Calderdale –  1 mobile to close on 1st April, large number of opening hour reductions.

Local News

  • Calderdale – Library opening hours cut to save £150,000 – Halifax Courier.   Cuts in hours at “Brighouse, Elland, Hebden Bridge, King Cross, Sowerby Bridge and Todmorden libraries will open for 37 hours a week; Rastrick Library for 30 hours; Beechwood Road, Hipperholme, Northowram and Skircoat libraries for 25 hours; and small changes will be made at Mixenden and Shelf libraries.”.  Mobile library will end, to be replaced by a “Home Library Service” for the housebound.
  • Isle of Man – Library loss can’t be understimated – Isle of Man.com.  “A Laxey woman dismayed at the planned loss of the mobile library says those who benefit most are least able to campaign against closure.”
  • North Somerset – It’s time take a stand for quality – This is Bristol.  New books which expand the mind seem rarely to be bought; the latest popular fiction is. I feel the Library Service has lost its soul and seeking justification for its existence, veers towards pop-marketing in imitation of the big bookshop chains, the fast food of the printed word.”. Also, letter is against just the free market providing books.

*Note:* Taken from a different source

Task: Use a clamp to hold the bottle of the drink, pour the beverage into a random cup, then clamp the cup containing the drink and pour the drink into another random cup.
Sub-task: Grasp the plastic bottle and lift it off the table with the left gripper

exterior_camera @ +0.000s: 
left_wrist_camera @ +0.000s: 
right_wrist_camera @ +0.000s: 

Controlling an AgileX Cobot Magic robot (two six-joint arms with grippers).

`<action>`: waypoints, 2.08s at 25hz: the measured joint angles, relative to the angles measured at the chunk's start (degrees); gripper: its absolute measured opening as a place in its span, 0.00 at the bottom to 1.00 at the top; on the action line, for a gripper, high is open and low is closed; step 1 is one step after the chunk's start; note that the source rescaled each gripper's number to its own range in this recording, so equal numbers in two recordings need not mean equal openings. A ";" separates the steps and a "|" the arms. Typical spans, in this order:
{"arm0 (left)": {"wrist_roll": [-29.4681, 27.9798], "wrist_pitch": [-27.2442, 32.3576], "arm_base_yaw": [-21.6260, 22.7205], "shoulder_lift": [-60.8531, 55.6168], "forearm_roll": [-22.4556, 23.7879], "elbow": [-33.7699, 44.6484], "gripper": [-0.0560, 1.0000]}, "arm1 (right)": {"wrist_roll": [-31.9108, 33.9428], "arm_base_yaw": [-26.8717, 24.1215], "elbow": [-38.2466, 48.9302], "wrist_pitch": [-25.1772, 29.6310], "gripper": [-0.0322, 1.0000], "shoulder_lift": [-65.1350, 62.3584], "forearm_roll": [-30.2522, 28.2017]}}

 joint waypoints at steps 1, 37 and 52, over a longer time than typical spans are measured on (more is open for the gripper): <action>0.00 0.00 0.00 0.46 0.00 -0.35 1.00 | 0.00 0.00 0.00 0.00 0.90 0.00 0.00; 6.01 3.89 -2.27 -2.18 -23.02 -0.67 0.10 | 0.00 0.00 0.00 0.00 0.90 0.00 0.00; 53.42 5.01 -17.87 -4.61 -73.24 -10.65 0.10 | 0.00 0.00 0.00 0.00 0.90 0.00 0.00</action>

  • Portsmouth – Plans for Drayton library approved after 50 years – News.   “Following the launch last year of a popular library in Palmerston Road, Southsea, the city council is pushing ahead with plans to repeat its success in Drayton. Officers have identified the area as the only one in the city without a public library within a mile of residents’ homes and said calls for one began more than 50 years ago.” … “Both major political parties have taken credit for the idea”.

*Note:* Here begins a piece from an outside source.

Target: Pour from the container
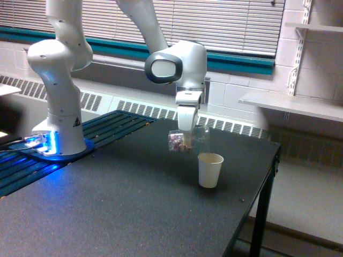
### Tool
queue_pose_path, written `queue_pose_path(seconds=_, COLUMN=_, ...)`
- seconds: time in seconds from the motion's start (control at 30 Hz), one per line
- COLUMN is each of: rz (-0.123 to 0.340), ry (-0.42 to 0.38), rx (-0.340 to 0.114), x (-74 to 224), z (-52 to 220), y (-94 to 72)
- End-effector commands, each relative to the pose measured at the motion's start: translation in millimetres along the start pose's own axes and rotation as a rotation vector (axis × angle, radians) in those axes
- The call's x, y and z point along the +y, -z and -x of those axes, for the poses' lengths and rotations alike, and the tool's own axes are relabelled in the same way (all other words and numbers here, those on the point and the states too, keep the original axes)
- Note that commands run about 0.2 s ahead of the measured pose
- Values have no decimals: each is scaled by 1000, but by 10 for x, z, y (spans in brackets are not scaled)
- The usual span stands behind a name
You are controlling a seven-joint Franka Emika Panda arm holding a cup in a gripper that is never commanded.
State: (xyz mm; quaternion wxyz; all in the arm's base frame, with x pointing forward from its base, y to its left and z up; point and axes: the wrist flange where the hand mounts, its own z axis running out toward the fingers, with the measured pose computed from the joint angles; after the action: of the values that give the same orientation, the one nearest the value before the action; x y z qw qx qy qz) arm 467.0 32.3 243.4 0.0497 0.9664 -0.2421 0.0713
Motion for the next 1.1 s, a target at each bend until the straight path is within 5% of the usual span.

  • Suffolk – The Industrial and Provident Society: its role in Suffolk libaries, part 1 – Rosehill Readers.   “Organisational change on such a drastic scale will always damage or destroy efficiencies as well as inefficiencies; good ways of working as well as bad. Worse still, a new experimental structure like the IPS – particularly introduced in such a rush – is bound to create its own bureacracy.” … “Sucking nearly a third of the budget out of libraries will have drastic effects on the service regardless of how it is provided. The already diminished Bookfund will be first, staff will be next (and more painful). Anyone who tells you that you can hollow out the management and support staff of a previously lean, efficient library network and reduce funding by about a third and come out with an improved service is deluded.”
    • Where now for the IPS – James Hargrave’s Blog.   ” If it tries to create a complicated system of local devolution without first taking hold of the services and running and knowing them for itself I think it will fail. As ever the key to success is pragmatism.”